Professor of Soil Science and Digital Agriculture Alex McBratney said perhaps the best example of Sydney’s collaborative research for soil-moisture and heat conditions was that farmers were now less sensitive to adverse climate shock.
He said farmers used improved varieties with better stress tolerance and better managed soil moisture using conservation agriculture, including the exploitation of off-season rainfall and eradication of moisture using weeds.
“Our research provides farmers with the knowledge and tools they need to maintain their profitability in an increasingly hostile climate,” Professor McBratney said.
The University of Sydney brings together researchers from a range of disciplines to undertake leading-edge science in tackle drought and climate variability under the recently launched flagship initiative, Sydney Institute of Agriculture, directed by Professor McBratney.

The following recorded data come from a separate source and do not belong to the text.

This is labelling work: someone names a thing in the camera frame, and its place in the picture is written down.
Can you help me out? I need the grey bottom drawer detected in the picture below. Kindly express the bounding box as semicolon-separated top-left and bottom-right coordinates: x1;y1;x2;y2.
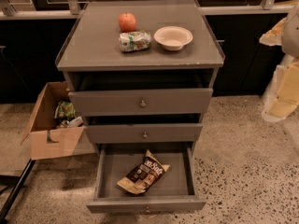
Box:
87;143;206;213

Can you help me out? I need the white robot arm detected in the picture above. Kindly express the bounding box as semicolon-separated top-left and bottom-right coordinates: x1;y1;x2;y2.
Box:
260;5;299;122

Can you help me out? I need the green snack bag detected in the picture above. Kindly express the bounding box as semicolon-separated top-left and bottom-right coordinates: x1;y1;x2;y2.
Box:
54;101;76;120

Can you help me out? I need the white packet in box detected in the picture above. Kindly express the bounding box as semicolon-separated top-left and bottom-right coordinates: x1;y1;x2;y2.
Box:
59;117;83;128

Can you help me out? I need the grey top drawer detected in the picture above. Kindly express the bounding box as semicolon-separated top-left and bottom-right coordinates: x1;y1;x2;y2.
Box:
69;88;212;117

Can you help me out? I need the grey metal railing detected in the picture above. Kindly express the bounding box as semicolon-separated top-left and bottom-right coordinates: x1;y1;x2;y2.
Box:
0;0;299;21

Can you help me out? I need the crushed green white can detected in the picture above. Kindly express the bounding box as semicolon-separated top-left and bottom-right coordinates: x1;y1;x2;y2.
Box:
119;31;151;52

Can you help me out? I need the red apple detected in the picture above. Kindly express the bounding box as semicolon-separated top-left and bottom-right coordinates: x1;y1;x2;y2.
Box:
118;12;136;33

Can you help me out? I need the open cardboard box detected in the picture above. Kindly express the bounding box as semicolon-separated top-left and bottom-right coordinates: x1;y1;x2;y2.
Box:
21;82;94;160

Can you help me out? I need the grey middle drawer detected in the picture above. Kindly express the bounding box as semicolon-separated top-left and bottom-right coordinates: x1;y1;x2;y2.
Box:
86;123;202;144

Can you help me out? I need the black metal frame leg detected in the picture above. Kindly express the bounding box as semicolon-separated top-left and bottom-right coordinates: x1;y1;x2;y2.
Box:
0;160;36;224

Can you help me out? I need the white paper bowl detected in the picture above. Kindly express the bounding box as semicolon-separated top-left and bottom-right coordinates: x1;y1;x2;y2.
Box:
154;26;193;51

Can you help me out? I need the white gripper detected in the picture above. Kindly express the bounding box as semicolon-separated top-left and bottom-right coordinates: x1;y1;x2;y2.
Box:
259;18;299;122

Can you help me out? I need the grey drawer cabinet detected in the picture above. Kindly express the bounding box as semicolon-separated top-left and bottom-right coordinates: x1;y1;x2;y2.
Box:
54;0;226;151

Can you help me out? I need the brown chip bag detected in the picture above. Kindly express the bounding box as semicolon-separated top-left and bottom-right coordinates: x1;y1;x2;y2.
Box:
117;150;170;195

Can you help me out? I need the grey drawer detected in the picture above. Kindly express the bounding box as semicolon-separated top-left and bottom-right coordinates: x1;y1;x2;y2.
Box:
87;143;206;213
69;88;212;117
86;123;202;144

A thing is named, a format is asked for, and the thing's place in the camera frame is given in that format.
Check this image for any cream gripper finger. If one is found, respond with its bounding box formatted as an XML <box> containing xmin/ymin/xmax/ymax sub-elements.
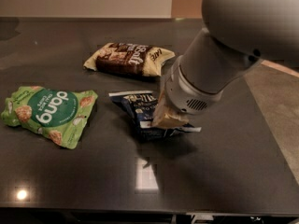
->
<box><xmin>152</xmin><ymin>91</ymin><xmax>165</xmax><ymax>126</ymax></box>
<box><xmin>155</xmin><ymin>105</ymin><xmax>189</xmax><ymax>129</ymax></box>

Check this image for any blue kettle chip bag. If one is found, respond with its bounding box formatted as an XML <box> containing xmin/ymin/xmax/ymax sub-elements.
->
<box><xmin>109</xmin><ymin>91</ymin><xmax>201</xmax><ymax>141</ymax></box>

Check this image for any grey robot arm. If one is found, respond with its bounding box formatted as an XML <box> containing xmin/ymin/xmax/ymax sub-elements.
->
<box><xmin>152</xmin><ymin>0</ymin><xmax>299</xmax><ymax>129</ymax></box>

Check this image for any brown chip bag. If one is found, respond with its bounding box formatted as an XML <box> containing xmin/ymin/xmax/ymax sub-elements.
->
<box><xmin>83</xmin><ymin>43</ymin><xmax>175</xmax><ymax>77</ymax></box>

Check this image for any green dang chip bag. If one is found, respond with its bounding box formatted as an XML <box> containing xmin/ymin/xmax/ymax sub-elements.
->
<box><xmin>1</xmin><ymin>86</ymin><xmax>97</xmax><ymax>149</ymax></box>

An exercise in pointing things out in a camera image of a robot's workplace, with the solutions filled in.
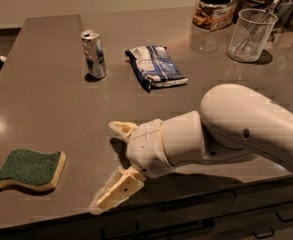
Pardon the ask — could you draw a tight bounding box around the black drawer handle lower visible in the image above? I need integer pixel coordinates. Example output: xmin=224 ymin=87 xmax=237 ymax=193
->
xmin=252 ymin=227 xmax=275 ymax=240

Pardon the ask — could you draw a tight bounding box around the black drawer handle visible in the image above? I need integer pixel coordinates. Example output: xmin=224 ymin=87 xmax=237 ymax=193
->
xmin=100 ymin=222 xmax=140 ymax=240
xmin=252 ymin=227 xmax=275 ymax=240
xmin=276 ymin=208 xmax=293 ymax=223

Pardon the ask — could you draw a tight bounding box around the clear plastic cup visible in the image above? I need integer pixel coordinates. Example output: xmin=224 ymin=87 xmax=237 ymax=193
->
xmin=227 ymin=8 xmax=278 ymax=63

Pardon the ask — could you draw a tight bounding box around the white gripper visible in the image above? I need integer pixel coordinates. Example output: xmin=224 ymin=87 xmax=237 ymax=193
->
xmin=89 ymin=119 xmax=174 ymax=215

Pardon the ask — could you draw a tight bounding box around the glass jar black lid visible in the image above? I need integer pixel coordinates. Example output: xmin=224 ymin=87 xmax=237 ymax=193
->
xmin=192 ymin=0 xmax=236 ymax=31

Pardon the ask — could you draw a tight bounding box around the blue white snack bag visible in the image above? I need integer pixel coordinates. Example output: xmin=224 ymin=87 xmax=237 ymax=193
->
xmin=125 ymin=45 xmax=188 ymax=92

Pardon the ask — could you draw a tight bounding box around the metal whisk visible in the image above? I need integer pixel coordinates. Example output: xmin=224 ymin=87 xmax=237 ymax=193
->
xmin=234 ymin=0 xmax=281 ymax=55

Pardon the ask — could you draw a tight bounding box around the black drawer handle left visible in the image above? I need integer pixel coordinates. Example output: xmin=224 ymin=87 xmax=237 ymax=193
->
xmin=100 ymin=222 xmax=140 ymax=240

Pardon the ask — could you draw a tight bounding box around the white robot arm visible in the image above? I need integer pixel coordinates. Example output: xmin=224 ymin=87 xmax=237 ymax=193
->
xmin=89 ymin=84 xmax=293 ymax=215

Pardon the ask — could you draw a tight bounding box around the black drawer handle right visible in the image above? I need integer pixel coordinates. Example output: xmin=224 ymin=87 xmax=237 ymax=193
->
xmin=276 ymin=208 xmax=293 ymax=223

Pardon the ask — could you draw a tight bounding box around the silver redbull can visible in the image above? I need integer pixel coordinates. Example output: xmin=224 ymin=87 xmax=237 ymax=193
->
xmin=80 ymin=29 xmax=107 ymax=79

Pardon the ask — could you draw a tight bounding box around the green and yellow sponge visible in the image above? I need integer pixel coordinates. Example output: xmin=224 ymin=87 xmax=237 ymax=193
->
xmin=0 ymin=149 xmax=66 ymax=192

“The Sydney Institute of Agriculture has significant experience in improving crop species for drought tolerance and water-use-efficiency for major crops globally - like wheat and legumes,” Professor McBratney said.
Drought adaptive traits are identified, characterised and validated from extensive germplasm collections. These traits are pyramided in agronomically superior backgrounds. The products are evaluated nationally to identify sub-groups of genotypes based on their predicted performance in other grain growing regions of Australia.
The Sydney Institute of Agriculture has also developed approaches that can use different data streams relating to soil moisture and combine these with process models, geospatial data and data analytics to predict the current and future status of soil moisture.
“Our predictions can be used to vary management season-to-season down to the paddock level, based on risks associated with drought,” Professor McBratney said.
“Agriculture in Australia has always involved risk; however this risk can be managed - we are focusing on working with farmers and scientists not only in Australia but also globally, to improve our capacity for food security and resilience in a changing climate.”